Obesity, hypercholesterolaemia, low high-density lipoprotein cholesterol levels, hypertriglyceridaemia, high fasting plasma glucose levels, hyperuricaemia and increased white blood cell count levels are all positively associated with the risk of hypertension, but the effect of the clustering of these risk factors on the risk for development of hypertension remains unclear. Longitudinal study at a work site in Osaka, Japan.

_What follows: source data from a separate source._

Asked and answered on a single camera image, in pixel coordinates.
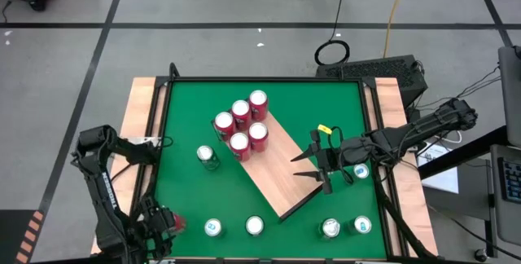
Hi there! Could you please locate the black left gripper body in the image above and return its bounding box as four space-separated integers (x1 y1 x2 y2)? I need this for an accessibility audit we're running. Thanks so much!
136 198 176 259

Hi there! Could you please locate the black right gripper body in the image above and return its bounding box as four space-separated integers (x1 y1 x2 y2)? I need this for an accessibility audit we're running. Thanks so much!
313 138 374 195

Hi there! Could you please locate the red Fanta soda can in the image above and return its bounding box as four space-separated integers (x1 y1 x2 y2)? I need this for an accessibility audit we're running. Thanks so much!
213 111 236 142
230 99 252 131
247 89 269 121
170 213 188 233
247 121 269 153
229 131 252 162

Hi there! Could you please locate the green Sprite soda can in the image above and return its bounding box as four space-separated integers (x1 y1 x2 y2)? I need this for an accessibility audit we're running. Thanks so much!
196 144 221 171
244 214 265 237
318 217 342 241

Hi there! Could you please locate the slim green can blue tab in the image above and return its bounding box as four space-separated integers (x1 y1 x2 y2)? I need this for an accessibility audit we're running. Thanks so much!
352 162 370 180
203 218 224 239
348 214 373 235

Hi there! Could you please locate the wooden board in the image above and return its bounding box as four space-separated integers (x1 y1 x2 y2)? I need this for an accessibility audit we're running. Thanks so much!
210 92 326 222

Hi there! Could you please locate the green table mat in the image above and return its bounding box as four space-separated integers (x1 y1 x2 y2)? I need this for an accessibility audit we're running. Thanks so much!
144 80 387 259

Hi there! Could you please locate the black computer tower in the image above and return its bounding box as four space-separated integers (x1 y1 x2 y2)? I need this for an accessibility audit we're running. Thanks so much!
315 54 429 108

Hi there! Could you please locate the white paper sheet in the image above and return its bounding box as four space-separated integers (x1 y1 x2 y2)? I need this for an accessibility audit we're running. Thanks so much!
417 141 461 195

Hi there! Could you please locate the black desk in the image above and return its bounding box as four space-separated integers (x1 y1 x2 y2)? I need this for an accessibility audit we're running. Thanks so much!
417 125 510 180

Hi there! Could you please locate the black computer keyboard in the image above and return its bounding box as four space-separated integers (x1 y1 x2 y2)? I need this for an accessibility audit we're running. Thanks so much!
498 156 521 205

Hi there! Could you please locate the computer monitor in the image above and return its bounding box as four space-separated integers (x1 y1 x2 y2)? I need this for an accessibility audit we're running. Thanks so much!
497 45 521 147

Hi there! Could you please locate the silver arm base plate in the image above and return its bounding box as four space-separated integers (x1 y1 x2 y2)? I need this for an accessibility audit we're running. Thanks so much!
129 134 164 143

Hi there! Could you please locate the black floor cable with loop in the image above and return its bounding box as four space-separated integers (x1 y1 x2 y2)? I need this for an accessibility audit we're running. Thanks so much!
313 0 351 66

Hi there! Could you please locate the white cable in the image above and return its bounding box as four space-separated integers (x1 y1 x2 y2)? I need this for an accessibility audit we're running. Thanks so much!
437 128 464 145

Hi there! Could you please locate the yellow floor cable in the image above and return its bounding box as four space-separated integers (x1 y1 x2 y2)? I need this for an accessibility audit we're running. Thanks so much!
382 0 410 59

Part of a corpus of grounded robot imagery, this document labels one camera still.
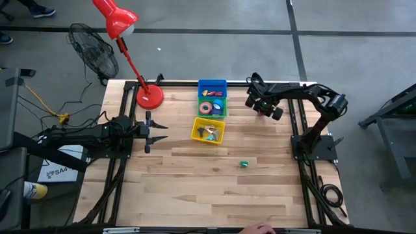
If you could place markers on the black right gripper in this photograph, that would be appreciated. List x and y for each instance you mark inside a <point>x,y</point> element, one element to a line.
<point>266,105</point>

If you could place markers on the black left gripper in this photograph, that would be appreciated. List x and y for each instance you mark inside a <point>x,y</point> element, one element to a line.
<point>148,131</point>

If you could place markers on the yellow plastic basket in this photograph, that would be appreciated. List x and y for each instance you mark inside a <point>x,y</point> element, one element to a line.
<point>219,122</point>

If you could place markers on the pink tape roll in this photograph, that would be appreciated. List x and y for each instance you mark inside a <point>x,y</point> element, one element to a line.
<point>201,108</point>

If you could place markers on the yellow mini stapler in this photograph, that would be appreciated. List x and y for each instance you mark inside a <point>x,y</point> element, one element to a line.
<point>204,93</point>

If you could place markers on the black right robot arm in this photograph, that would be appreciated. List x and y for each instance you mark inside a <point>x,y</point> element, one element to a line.
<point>312,92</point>

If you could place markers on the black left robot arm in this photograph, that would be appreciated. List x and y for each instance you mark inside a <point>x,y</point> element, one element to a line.
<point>94,133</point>

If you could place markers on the green mini stapler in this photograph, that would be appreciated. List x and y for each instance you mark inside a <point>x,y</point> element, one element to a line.
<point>243,164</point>

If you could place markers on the red desk lamp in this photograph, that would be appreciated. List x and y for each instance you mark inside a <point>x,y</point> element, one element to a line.
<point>149,96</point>

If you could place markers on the green plastic basket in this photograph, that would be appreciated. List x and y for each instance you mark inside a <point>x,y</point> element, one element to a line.
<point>199,115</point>

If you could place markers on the blue plastic basket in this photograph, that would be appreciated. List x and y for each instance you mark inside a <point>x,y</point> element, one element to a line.
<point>213,84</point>

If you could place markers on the black floor fan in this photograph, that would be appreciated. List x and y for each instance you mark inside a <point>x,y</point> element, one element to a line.
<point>94,52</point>

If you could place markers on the white printed cardboard box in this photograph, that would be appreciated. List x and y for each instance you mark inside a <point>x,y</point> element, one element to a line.
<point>58,172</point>

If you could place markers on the person's hand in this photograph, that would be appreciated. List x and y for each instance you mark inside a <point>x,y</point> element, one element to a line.
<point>258,228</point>

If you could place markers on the black metal stand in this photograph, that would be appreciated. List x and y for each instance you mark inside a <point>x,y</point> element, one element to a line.
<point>388,146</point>

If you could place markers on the yellow white object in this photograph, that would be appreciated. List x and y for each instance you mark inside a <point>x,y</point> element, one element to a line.
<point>35,190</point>

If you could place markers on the dark grey side cart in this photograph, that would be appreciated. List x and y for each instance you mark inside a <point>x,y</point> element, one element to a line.
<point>9,113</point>

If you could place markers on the person's shoe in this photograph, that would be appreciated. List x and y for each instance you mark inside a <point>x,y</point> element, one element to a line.
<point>5,38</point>
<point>43,11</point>

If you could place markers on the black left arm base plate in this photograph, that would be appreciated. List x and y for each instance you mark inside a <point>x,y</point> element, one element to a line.
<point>110,155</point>

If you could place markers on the black metal table frame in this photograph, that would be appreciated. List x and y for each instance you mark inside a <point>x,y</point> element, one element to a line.
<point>182,84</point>

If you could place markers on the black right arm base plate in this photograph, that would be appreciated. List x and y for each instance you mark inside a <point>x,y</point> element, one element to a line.
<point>326,154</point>

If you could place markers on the silver metal bracket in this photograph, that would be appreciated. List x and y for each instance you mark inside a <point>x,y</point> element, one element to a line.
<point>120,230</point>
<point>302,231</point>

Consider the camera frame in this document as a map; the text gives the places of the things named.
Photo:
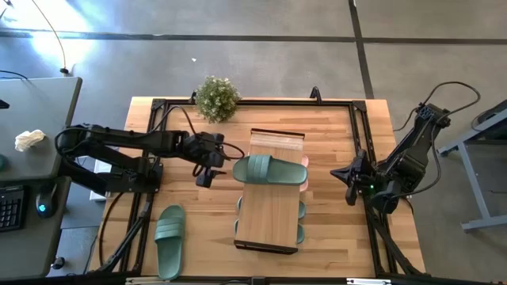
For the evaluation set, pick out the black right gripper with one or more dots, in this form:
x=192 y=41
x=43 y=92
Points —
x=366 y=178

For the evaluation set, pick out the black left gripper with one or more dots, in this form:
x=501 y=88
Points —
x=206 y=150

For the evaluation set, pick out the pink rubber slide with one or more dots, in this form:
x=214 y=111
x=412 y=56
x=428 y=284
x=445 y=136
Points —
x=304 y=187
x=305 y=160

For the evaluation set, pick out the green rubber slide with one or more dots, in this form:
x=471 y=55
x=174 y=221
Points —
x=301 y=234
x=302 y=210
x=170 y=245
x=269 y=170

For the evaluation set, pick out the wooden shelf with black frame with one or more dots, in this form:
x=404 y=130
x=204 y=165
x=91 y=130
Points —
x=269 y=213

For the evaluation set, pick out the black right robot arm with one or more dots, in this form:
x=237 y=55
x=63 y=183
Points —
x=416 y=158

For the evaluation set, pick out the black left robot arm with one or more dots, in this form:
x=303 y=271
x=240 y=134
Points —
x=130 y=138

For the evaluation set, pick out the small potted green plant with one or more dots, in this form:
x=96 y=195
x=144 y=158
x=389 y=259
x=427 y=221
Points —
x=217 y=99

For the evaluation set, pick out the silver aluminium bar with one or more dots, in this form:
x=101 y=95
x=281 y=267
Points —
x=146 y=281
x=368 y=282

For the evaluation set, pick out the grey metal table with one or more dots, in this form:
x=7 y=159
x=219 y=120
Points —
x=474 y=186

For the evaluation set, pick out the black computer mouse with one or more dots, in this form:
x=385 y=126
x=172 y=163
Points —
x=46 y=200

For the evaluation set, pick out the light grey desk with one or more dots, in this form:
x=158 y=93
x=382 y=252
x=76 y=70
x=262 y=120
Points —
x=39 y=111

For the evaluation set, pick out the crumpled white tissue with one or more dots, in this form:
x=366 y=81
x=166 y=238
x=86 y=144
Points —
x=28 y=139

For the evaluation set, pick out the black round desk foot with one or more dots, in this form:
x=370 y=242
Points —
x=58 y=263

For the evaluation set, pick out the black keyboard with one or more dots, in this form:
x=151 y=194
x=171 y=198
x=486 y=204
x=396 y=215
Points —
x=10 y=210

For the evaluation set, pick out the black desk object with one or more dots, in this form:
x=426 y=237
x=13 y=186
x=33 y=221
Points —
x=3 y=104

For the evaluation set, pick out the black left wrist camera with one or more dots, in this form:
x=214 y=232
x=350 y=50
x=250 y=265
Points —
x=206 y=179

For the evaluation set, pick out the black aluminium table frame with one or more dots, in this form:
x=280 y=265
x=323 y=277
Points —
x=257 y=102

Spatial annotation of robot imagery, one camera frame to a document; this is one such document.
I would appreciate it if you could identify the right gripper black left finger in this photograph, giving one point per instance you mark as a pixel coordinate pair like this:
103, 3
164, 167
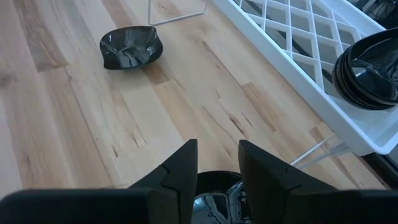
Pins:
183, 174

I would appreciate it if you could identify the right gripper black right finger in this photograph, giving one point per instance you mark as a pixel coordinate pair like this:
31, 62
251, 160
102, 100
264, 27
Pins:
261, 180

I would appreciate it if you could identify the black leaf-shaped mini plate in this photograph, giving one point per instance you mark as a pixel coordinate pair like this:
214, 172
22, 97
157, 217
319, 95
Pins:
217, 205
130, 46

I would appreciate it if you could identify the white lattice shelf rack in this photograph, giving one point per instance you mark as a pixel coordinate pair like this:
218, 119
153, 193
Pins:
357, 124

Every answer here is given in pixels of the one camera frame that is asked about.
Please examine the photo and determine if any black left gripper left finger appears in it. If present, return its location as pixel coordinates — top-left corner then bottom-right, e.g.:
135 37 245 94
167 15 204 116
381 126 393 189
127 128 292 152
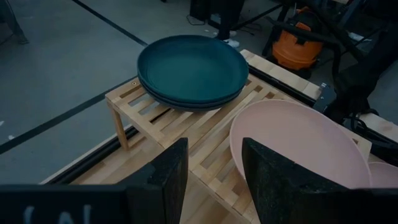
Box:
119 137 189 224

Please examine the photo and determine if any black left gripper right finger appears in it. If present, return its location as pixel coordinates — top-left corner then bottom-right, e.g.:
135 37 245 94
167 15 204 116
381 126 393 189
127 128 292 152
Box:
241 137 354 224

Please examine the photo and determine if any pale beige-pink plate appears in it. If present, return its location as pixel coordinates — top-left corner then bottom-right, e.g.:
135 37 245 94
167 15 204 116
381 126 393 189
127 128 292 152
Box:
368 161 398 189
229 98 373 190

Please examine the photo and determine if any dark navy plate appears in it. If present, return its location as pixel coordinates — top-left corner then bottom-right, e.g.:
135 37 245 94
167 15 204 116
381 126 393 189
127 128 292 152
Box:
141 85 243 113

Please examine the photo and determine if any dark grey plate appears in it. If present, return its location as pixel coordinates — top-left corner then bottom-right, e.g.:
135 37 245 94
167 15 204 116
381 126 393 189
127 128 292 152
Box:
138 77 246 109

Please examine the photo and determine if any dark green plate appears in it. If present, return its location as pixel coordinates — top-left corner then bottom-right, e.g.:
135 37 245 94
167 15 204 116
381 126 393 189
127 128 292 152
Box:
136 34 250 105

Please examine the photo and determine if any wooden slatted shelf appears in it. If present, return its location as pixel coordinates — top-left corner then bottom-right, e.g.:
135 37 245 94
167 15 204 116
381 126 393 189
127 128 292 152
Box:
104 73 373 224

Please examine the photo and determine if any orange shop vacuum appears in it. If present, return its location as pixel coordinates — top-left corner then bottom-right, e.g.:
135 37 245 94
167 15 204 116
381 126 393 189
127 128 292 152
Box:
271 6 325 72

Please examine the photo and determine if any person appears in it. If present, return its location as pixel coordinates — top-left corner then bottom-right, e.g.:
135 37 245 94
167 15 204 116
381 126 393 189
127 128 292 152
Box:
214 0 246 49

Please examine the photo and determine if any black floor box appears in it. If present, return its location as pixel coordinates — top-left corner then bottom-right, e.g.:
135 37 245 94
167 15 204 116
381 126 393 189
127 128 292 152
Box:
189 0 219 21

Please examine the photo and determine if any grey metal chair leg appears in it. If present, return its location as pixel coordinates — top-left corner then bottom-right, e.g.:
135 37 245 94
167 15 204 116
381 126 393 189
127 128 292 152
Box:
0 0 29 45

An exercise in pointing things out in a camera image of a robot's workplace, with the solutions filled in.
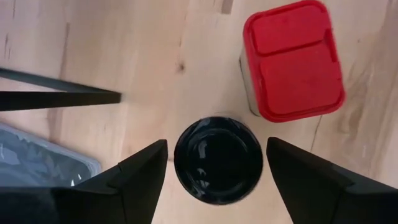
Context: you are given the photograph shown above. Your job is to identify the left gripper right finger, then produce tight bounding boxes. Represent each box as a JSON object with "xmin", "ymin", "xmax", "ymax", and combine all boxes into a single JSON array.
[{"xmin": 266, "ymin": 136, "xmax": 398, "ymax": 224}]

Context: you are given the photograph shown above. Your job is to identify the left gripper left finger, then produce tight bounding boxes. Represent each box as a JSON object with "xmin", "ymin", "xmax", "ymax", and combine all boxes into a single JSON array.
[{"xmin": 0, "ymin": 139, "xmax": 169, "ymax": 224}]

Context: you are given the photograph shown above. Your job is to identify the black-lid spice bottle blue label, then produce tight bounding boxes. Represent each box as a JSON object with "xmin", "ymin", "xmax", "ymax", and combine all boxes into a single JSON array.
[{"xmin": 173, "ymin": 116, "xmax": 264, "ymax": 205}]

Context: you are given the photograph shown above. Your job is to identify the red-lid smoked paprika tin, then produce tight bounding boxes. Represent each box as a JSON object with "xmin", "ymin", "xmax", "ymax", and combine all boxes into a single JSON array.
[{"xmin": 238, "ymin": 0, "xmax": 346, "ymax": 123}]

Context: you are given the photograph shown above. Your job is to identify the wooden shelf riser black legs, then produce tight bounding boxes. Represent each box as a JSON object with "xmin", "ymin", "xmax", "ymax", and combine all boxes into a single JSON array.
[{"xmin": 0, "ymin": 67, "xmax": 122, "ymax": 112}]

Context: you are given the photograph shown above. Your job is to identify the magazine with waterfall cover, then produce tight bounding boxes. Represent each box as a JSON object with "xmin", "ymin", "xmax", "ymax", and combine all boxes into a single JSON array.
[{"xmin": 0, "ymin": 123, "xmax": 102, "ymax": 187}]

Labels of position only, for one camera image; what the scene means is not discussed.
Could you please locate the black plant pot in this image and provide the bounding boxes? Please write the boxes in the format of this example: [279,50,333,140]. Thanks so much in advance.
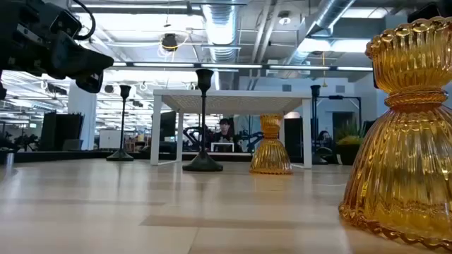
[335,143,362,166]

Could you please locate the small white stand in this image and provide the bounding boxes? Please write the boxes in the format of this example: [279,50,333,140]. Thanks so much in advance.
[210,142,235,153]

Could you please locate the black metal candlestick holder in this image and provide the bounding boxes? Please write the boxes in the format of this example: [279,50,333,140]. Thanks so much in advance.
[105,84,135,162]
[309,84,329,166]
[182,68,224,173]

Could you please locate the long ceiling light strip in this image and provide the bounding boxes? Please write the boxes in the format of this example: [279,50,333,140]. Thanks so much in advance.
[112,61,374,71]

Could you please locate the amber glass candle holder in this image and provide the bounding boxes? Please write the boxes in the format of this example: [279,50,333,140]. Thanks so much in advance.
[338,16,452,252]
[249,113,294,176]

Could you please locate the black monitor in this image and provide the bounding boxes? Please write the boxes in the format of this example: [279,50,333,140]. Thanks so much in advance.
[158,111,177,143]

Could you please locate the person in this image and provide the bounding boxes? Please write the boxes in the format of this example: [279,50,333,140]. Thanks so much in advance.
[211,118,237,152]
[316,130,333,149]

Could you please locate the black partition panels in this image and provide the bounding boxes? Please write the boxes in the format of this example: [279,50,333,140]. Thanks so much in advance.
[40,111,85,152]

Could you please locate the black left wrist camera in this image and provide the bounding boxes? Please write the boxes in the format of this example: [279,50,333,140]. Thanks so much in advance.
[49,9,83,40]

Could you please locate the white perforated riser table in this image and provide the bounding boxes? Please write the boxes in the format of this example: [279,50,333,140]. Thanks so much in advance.
[150,89,314,169]

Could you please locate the green succulent plant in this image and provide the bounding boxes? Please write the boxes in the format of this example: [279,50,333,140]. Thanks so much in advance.
[334,121,367,146]

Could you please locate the black aluminium table frame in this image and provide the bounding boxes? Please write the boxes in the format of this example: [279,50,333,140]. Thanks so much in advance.
[13,150,254,164]

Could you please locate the ceiling cable reel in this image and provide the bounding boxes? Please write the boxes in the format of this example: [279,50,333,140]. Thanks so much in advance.
[160,32,179,52]

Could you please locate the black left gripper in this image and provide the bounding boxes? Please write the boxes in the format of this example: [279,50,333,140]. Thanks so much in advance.
[0,0,114,95]

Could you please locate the white cabinet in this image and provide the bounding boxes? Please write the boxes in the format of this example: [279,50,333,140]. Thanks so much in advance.
[98,129,124,150]

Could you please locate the white building pillar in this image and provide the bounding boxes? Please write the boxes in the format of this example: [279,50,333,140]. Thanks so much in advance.
[67,79,98,152]

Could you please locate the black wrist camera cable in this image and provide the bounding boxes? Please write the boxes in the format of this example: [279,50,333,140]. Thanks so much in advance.
[71,0,97,42]

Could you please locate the black gantry frame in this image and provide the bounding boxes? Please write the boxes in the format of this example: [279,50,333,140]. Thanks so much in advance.
[310,94,363,142]

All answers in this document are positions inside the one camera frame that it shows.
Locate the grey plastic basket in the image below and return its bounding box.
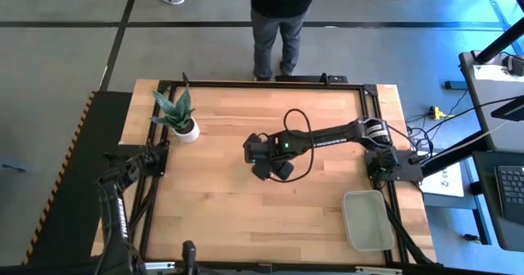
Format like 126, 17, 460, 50
341, 189, 396, 253

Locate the white round plant pot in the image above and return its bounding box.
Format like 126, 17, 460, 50
171, 117, 201, 144

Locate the green snake plant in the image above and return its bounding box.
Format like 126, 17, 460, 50
150, 72, 197, 131

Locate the black bar-shaped device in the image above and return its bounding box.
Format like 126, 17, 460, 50
273, 73, 349, 84

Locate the black mat with hazard stripe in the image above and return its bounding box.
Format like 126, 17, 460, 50
22, 89, 134, 268

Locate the white paper sheet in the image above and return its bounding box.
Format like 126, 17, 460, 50
419, 172, 466, 198

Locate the dark grey desk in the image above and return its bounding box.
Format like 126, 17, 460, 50
472, 150, 524, 253

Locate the black computer monitor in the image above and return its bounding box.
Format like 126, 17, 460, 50
490, 96, 524, 123

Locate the black keyboard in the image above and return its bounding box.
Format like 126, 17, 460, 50
494, 165, 524, 226

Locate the black diagonal support pole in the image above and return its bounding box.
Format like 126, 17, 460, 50
476, 19, 524, 65

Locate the silver metal bracket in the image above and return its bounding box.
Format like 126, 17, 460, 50
355, 266, 403, 275
143, 261, 176, 272

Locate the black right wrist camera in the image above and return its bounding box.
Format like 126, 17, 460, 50
251, 160, 295, 183

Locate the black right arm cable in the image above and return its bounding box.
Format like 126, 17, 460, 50
282, 108, 316, 184

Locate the black aluminium table frame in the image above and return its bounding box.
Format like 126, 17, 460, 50
97, 79, 437, 275

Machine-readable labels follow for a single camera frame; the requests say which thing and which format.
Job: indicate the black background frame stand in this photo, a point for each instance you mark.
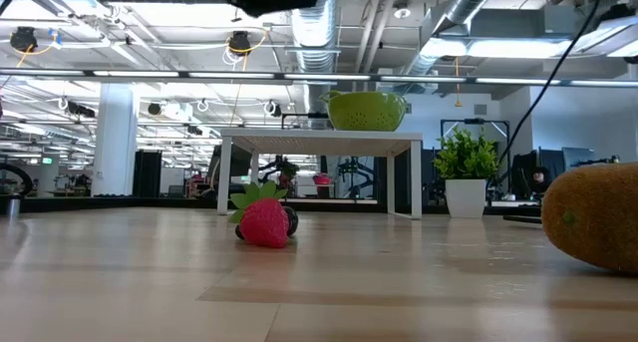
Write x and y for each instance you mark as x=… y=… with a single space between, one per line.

We examined 3784 Japanese male office workers aged 30 to 59 years who were hypertension-free [systolic blood pressure (SBP) < 140 mmHg, diastolic blood pressure (DBP) < 90 mmHg, no medication for hypertension, and no past history of hypertension]. Blood pressures were measured at annual health examinations from May 1996 to May 2001. After controlling for potential predictors of hypertension, the relative risk of hypertension (SBP>/=140 mmHg, DBP>/=90 mmHg, or both or prescription of antihypertensive medication) compared with the presence of no risk factors was 1.41 (95% CI, 1.21 to 1.64), 1.64 (95% CI, 1.38 to 1.96), 1.93 (95% CI, 1.56 to 2.39), 2.01 (95% CI, 1.51 to 2.68) and 3.34 (95% CI, 2.07 to 5.38) (P value for trend < 0.001) for respective risk factors of 1, 2, 3, 4 and >/=5. Even after the subjects were stratified according to blood pressure, the clustering of risk factors was associated with an increased risk of hypertension for subjects in all three categories of normotension: low-normal, normal, and high-normal. Clustering of cardiovascular risk factors associated with hypertension precedes an increase in the risk of hypertension in Japanese men.